Friday, August 20, 2010

Blackboards to Blackberries: Mobile Learning Buzzes Across Schools and Universities

While educators today are grappling with new terms like “coursecasting” and “tweetup,” the mobile generation has begun to flex opposing digits in ways that imply evolution has taken another dramatic leap forward.

The benefits of utilizing technology to advance learning methods have been hashed, rehashed, and largely swallowed. What is still being seen is how institutions adapt their pedagogies to deliver educational content in a way that exploits these technologies effectively.

Generation M: Students with cell phones


Today’s students live in a world enveloped by the Web. They read their news from online publications, publish their content on blogs, and share up-to-the-minute updates using Twitter.

And for the last few years they’ve been doing all this on their phones.

In the 2009 Parent-Teen Cell Phone Survey, conducted by Princeton Survey Research Associates, 75% of 12 to17-year-olds own cellphones (up from 45% in 2004).

With advances in technology, this decade has seen a leap in mobile content delivery, resulting in a new generation of mobile learners, distinct from the communities of “tethered” e-Learning.

American students spend 7.5 hours a day absorbing and creating media – as much time as they spend in school. They multitask across screens to cram 11 hours of content into those 7.5 hours. And most of these activities are happening on smartphones equipped with audio, video, SMS, and mobile applications (Kamenetz, 2010).

Student nomads: The extended learning environment


Mobile learning is based on utilizing the functionalities of both handheld computers and mobile phones. When the iPod came out, “Podcasting” created new ways to distribute content. Similarly, convergent devices like the iPhone and phones using the Android operating system are extending the boundaries of education.

While teaching methodologies were initially borrowed from pedagogies used in e-Learning, mobile learning has expanded into the converged space of Internet and telecommunications, creating a wider net of in-class and out-of-class learning opportunities. (See Figure 1.)

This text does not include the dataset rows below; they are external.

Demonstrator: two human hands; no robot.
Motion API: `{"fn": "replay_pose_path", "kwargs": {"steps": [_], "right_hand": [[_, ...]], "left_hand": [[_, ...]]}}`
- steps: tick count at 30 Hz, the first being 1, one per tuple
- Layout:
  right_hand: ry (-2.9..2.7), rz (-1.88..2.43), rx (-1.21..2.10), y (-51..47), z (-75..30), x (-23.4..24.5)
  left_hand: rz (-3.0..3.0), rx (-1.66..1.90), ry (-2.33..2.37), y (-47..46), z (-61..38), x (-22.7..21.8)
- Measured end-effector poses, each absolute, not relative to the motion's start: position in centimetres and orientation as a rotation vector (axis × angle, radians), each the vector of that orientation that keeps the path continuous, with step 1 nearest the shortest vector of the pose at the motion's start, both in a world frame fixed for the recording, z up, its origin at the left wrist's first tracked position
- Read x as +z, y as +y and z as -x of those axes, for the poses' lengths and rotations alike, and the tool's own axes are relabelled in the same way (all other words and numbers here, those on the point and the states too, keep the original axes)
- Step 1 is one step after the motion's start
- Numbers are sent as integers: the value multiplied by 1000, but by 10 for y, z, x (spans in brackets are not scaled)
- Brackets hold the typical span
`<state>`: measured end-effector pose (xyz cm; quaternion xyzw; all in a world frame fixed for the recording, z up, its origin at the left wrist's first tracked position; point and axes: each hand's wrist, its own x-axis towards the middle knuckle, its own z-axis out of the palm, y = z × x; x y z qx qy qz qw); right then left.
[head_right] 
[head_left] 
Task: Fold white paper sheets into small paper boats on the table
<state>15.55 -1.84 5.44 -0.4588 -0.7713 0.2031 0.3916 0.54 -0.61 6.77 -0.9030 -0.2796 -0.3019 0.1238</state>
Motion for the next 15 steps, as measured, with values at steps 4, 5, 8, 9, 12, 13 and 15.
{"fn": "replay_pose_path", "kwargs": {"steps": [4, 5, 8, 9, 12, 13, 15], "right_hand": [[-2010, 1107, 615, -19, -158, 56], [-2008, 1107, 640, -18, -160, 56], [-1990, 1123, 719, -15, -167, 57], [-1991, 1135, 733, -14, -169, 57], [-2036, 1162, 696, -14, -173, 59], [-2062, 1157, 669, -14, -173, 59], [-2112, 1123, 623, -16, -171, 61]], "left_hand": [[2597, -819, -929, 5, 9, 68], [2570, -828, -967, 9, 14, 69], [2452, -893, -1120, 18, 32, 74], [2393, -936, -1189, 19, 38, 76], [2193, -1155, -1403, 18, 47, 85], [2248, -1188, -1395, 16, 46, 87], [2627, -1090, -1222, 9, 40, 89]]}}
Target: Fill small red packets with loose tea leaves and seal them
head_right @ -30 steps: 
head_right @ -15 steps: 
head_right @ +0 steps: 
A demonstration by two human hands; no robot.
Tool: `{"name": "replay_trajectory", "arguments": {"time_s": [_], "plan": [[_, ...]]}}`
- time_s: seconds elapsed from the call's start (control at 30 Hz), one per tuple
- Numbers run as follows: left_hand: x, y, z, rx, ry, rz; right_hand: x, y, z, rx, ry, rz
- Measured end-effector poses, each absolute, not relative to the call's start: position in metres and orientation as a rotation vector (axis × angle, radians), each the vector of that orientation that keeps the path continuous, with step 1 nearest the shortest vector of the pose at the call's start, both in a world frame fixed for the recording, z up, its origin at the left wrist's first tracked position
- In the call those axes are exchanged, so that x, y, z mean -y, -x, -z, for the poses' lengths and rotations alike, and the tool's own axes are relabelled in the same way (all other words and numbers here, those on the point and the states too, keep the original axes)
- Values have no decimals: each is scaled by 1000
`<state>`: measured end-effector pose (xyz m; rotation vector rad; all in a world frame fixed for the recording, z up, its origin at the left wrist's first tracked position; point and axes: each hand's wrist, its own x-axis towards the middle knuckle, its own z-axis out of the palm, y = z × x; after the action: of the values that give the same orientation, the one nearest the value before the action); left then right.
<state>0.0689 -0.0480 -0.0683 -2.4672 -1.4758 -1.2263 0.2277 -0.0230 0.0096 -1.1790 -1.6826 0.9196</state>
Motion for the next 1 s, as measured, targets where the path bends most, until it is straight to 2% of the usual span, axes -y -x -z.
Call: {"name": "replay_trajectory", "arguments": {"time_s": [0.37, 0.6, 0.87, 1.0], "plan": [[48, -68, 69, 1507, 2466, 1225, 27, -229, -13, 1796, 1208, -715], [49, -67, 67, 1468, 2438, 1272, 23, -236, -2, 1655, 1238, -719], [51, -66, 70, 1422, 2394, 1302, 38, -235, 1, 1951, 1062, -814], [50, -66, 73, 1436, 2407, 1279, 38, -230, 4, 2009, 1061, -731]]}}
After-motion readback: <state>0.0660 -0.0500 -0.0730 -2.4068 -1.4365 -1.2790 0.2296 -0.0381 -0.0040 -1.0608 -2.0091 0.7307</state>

Figure 1: Mobile learning has created a wider net of learning opportunities.


New forms of content dispersion like coursecasts, mblogs, and Twitter feeds have become popular with the ubiquitous availability of technology across campuses. These new “bytes” of learning enable both faculty and students to take education beyond the classroom experience, changing how students now conceive terms like “classroom” and “content.”

Hotspots: Mobile learning on campus


Duke University was the first to use mobile devices to access symposia, class material, and school news through iTunes. The program, called iTunesU, enabled faculty and students to create and carry course material with them on their iPods (Brown & Metcalf, 2008).

iTunes U is now used by several institutions, including MIT, Stanford, and University of California Berkeley, offering access to courses, faculty lectures, interviews, and more.

In 2008, Abilene Christian University launched the first-in-the-world mobile learning initiative. This initiative was created to provide opportunities for students and faculty to experiment with new forms of social, informational, and media access on next-generation digital platforms including the iPhone and iPad (Abilene Christian University, 2008 – 2009).

Ninth grade teacher, Ashley Wilbur from the Howard School of Academics and Technology, Tennessee, began looking for learning alternatives when she realized her students had the same English texts they had used the previous year.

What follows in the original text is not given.